[Work order] Nothing but an exact copy is wanted: the line with "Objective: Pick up" and each line after it in the data below, last line included.

[Exercise data]

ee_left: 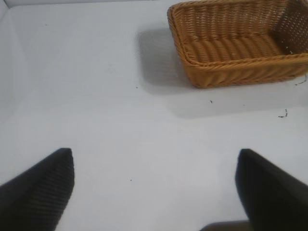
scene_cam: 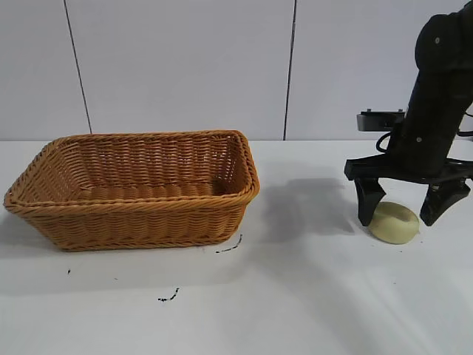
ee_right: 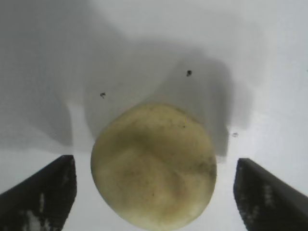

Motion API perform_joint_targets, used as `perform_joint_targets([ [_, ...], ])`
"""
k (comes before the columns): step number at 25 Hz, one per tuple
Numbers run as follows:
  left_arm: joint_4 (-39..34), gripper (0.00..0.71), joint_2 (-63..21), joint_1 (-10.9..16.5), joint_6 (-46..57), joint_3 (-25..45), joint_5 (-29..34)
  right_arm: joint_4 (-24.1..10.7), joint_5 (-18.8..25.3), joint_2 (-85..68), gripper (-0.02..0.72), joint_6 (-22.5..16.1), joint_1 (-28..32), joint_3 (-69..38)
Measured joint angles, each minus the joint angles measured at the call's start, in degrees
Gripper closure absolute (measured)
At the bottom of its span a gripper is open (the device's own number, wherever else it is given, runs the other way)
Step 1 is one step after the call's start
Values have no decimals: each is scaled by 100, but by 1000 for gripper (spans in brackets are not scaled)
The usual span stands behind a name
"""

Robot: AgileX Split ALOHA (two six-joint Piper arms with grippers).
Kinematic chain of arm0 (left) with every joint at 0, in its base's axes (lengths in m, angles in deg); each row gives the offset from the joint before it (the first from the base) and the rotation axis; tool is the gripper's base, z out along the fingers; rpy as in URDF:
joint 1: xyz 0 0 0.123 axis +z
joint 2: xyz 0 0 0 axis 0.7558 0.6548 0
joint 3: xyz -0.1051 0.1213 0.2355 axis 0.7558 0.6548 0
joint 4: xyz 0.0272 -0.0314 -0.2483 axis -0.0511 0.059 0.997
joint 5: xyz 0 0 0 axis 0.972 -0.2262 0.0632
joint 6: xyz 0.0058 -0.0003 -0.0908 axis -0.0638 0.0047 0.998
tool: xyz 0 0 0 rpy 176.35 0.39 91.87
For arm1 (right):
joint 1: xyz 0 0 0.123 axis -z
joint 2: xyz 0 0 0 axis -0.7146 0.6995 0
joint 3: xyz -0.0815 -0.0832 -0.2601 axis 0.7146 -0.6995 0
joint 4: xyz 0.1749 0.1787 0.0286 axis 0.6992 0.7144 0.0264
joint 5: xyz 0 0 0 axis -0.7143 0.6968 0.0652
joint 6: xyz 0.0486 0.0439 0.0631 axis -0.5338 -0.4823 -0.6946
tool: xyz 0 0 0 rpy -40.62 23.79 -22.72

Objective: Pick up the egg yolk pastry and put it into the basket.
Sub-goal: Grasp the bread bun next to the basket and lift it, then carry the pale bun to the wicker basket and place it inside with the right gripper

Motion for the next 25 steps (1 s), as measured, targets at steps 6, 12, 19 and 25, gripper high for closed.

[Answer to this task]
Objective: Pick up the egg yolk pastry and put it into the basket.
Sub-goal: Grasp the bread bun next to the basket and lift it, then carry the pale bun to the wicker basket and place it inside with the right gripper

Motion for the next 25 steps (1 s), as measured, targets at steps 6, 12, 19 and 25, gripper high for closed.

No further output is needed for the exercise.